Top San Diego DUI Defense Attorney Cole Casey Works Less, Earns More, and Doesn’t Really Care What You Think

The cliché that there is “no substitute for experience” certainly applies to the practice of law. If true, it follows that it would behoove attorneys to take as many cases as possible. After all, with each case, a lawyer has the opportunity to learn—either from victories, or losses—ostensibly helping them become a better lawyer. And Cole Casey won’t contest the value of experience—he’s got it in spades.
As San Diego’s most sought after DUI defense attorney for the past two decades, suffice it to say, Casey has handled many, many cases. Thousands of them. In fact, he was known for years as the DUI lawyer who fearlessly took DUI cases to trial, week after week. He has handled cases for a literal “Who’s Who” of prominent San Diegans, from politicians to athletes to celebrities. He’s also handled some of the most heartbreaking DUI fatality cases San Diego has ever seen. His reputation has placed his services in high demand, and for over 15 years, he tried to help everyone he could. But today, he has an entirely different perspective on the practice of law. “I handle 1/10 of the cases I used to handle. I don’t stress, I make more money and I usually work a fraction of the hours I used to,” he says. “I changed everything. Now, I only represent clients who truly need my help, and if I know I can actually help them. Practicing law is more of a hobby than a job, as it should be,” he says. “It’s fun again and rewarding.”
While that all sounds great, the road to Casey’s renaissance wasn’t painless by any metric, or even close to what could be called a smooth ride. “From 2000-2014, I had a thriving firm, always with 10 or more employees. We had so many clients, and I needed so many employees to help manage the cases that I was no longer much of a lawyer. I was a businessman, something I never really aspired to be. I was responsible for marketing and advertising and business development and payroll, benefits, and personnel management. That left little time for me to get to know my clients, and less time for me to work on their cases, even though it was my name alone that brought them in the door," Casey recalls.

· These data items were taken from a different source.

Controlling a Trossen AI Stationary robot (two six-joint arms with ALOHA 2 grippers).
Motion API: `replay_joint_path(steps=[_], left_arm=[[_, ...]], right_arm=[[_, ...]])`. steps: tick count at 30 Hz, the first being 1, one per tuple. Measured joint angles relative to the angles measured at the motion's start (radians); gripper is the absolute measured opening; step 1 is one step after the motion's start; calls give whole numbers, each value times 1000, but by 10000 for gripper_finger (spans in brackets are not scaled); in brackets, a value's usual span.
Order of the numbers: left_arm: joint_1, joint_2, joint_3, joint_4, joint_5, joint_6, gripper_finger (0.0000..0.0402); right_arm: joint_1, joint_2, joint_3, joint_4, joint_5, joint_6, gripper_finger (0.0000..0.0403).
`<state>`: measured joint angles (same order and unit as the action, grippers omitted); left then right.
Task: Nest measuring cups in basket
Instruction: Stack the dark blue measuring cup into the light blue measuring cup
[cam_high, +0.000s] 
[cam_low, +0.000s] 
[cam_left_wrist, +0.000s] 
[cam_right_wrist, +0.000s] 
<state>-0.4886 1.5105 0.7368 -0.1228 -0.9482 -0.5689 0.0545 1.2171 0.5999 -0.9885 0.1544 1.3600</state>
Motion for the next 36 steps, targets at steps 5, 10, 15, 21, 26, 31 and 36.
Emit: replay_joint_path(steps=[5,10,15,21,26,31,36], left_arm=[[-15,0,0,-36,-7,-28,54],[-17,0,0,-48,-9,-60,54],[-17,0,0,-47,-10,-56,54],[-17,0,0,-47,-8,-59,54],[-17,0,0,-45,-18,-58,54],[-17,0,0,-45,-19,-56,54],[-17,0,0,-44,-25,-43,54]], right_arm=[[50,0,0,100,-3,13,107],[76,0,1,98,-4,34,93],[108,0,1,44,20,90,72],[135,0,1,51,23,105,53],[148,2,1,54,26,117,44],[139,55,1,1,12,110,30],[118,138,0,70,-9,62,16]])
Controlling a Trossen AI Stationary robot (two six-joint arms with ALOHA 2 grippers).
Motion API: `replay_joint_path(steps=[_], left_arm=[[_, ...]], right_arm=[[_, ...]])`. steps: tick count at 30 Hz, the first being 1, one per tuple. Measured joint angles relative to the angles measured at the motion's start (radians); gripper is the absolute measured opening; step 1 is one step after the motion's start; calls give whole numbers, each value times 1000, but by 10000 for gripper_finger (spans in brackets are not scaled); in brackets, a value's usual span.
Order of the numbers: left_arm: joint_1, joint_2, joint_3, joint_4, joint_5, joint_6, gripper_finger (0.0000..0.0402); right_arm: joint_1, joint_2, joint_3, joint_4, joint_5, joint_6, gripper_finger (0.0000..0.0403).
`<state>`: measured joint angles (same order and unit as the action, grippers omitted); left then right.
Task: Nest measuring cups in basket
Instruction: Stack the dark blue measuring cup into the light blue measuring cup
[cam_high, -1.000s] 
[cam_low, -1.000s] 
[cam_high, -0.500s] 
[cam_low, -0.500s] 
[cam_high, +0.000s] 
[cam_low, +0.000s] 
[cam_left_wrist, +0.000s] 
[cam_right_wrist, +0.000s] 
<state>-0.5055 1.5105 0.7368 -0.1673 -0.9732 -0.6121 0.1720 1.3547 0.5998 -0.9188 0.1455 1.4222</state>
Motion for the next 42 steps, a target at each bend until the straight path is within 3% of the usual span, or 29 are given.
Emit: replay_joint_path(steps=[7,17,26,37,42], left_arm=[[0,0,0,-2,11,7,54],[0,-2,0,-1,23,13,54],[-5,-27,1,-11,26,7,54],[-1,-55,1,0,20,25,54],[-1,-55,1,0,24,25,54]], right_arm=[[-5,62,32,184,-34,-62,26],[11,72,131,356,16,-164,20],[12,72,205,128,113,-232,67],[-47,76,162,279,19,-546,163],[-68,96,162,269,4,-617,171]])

Life-Altering Catastrophe Leads to Catharsis

Things were on cruise control up until early 2015. At that time, the FBI had launched an investigation into corruption at the DMV, and the rumors were that a handful of top DUI attorneys in San Diego were implicated. “My name appeared on the list of lawyers they were looking into. I knew I had done nothing wrong, but being part of a federal investigation is scary, no matter who you are. And at my lowest point, while I was trying to salvage my good name from all the gossip, the people in my own firm got spooked by that same gossip, and the firm imploded in 2015. Everyone left,” he says. “They ran for the hills, worried about being associated with me.”
“That hurt,” he admits. “I lost lots of sleep throughout the years making sure my staff were all well taken care of and happy, but when the going got a little bit tough, and I needed them the most, they bailed. Right out the door. And, I could see some of my competitors, many of whom had posed as my friends throughout the years, at least when they needed my help in fixing DUI cases they had clearly fucked-up, now acting like sharks in the water smelling blood. Apparently they reasoned that if I was out of the game, they would make more money,” Casey laughs, rolling his eyes.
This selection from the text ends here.